Tuttestorie Fabrizio Silei, premio Andersen 2014, oggi a Cagliari per la IX rassegna

 

I suoi libri dell'adolescenza sono stati quelli portati a casa dal fratello maggiore, nove anni più grande di lui. «Era quello che si leggeva negli anni '70, l'antologia di Spoon River, Bertolt Brecht, tutto Hermann Hesse e persino un incomprensibile “Porci con le ali”». Così, Fabrizio Silei, scrittore, premio Andersen 2014, ospite di Tuttestorie, ha rinviato la sua formazione all'età di 15 anni: «Ho letto “L'Isola del Tesoro” di Stevenson ed è stata per me la più grande lezione. In quel libro c'è qualcosa di straordinario. Long John Silver, il cuoco di bordo dell'Hispaniola, è l'antagonista di Jim, ma è anche il suo padre putativo. È leggendo quel libro che ho imparato che il cattivo non è mai cattivo fino in fondo».
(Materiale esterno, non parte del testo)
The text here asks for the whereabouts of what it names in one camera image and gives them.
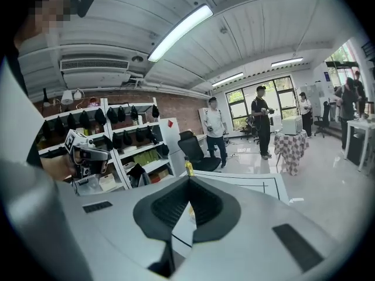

Tra questi due estremi mondi di carta, c'è la voce della mamma Angiolina, «una Orson Welles domestica», grandissima raccontatrice di storie. «In casa non c'era la tv, perché non ce la potevamo permettere e le sere d'inverno dei miei quattro anni chiedevo alla mamma raccontami una storia ».
Che storie erano?
«Raccontava di tutto, molte fiabe toscane, favole di cui dimenticava il finale e non c'era mai la catarsi naturale. Raccontava le sue storie di bambina, vissute durante la guerra, nelle quali i tedeschi sono terribili ma anche generosi. Una volta un tedesco entrò in casa della nonna, dove già era stato razziato tutto e pretendeva, mitra spianato, di avere dello speck . Nessuno capiva, poi la nonna suggerì di prendere dalla sua camera la specchiera del comò, che lui ruppe in testa alla mamma. Alla nonna andò il sangue in acqua per lo spavento . A me piace immaginare che lui si sia guardato allo specchio...C'era anche un medico tedesco buono che salvò mio zio, dandogli una medicina che in Italia non c'era».
Nasce allora il suo desiderio di essere uno scrittore, ma anche un “ricercatore di storie”?
«All'università ho incontrato Antonio Forconi, che mi ha raccontato la sua storia di internato militare. Così ho imparato ad ascoltare altre storie, quelle di uomini che hanno vissuto la prigionia dopo l'8 settembre. Ho smesso di fare il sociologo e pontificare e ho iniziato a cercare persone che mi raccontassero questa esperienza».
Nei suoi libri si parla di guerra, ingiustizia, razzismo, dolore, paura. Nei libri per ragazzi ci vuole sempre un po' di verità?
«Non scrivo storie per ragazzi, ma di ragazzi. Anzi scrivo storie che sono sia per giovani che per adulti. “Prima che venga il giorno” (un romanzo in cui si ricostruisce una dolorosa vicenda che ha le radici negli anni dell'occupazione tedesca ma si proietta negli anni successivi, ndr) è un libro per tutti. I romanzi di Calvino vengono letti nelle scuole perché aiutano a capire un periodo storico».
Qual è il ruolo dello scrittore?
«Scrivi una storia nella speranza che questa possa dare un'opportunità a chi la legge. Scrivi, ma è solo un'illusione, che il libro possa essere qualcosa di importante per capire gli uomini, il mondo».
Se entriamo nel suo atelier l'Ornitorinco che cosa troviamo?
«Questa».
Silei mostra prima un piccola trottola che fa roteare sul palmo della mano, poi un'altra.
«Io credo che la storia debba diventare un gioco e il bambino un narratore. Penso a Munari, Rodari. Quando mia madre era sfinita mi diceva “continua tu”. Questo è il più grande dono femminile perché aiuta a far germinare l'intelligenza narrativa. I libri sono preziosi quando fanno giocare il bambino a raccontare».
Tra i suoi fumetti preferiti c'è Alan Ford.
«Ho a lungo sognato di far parte del club e di avere gli adesivi, ma non me lo potevo permettere. Penso che Magnus sia il più grande disegnatore italiano e geniale l'idea di questo gruppo di agenti segreti poveri».
Un sogno per i bimbi di oggi?
«Un'editoria che racconti storie di qualità: basta con Peppa Pig, e una scuola con meno banchi dove ci sia più libertà e dove si torni a leggere i grandi che ci hanno portato agli apici: Lodi, Munari, Rodari».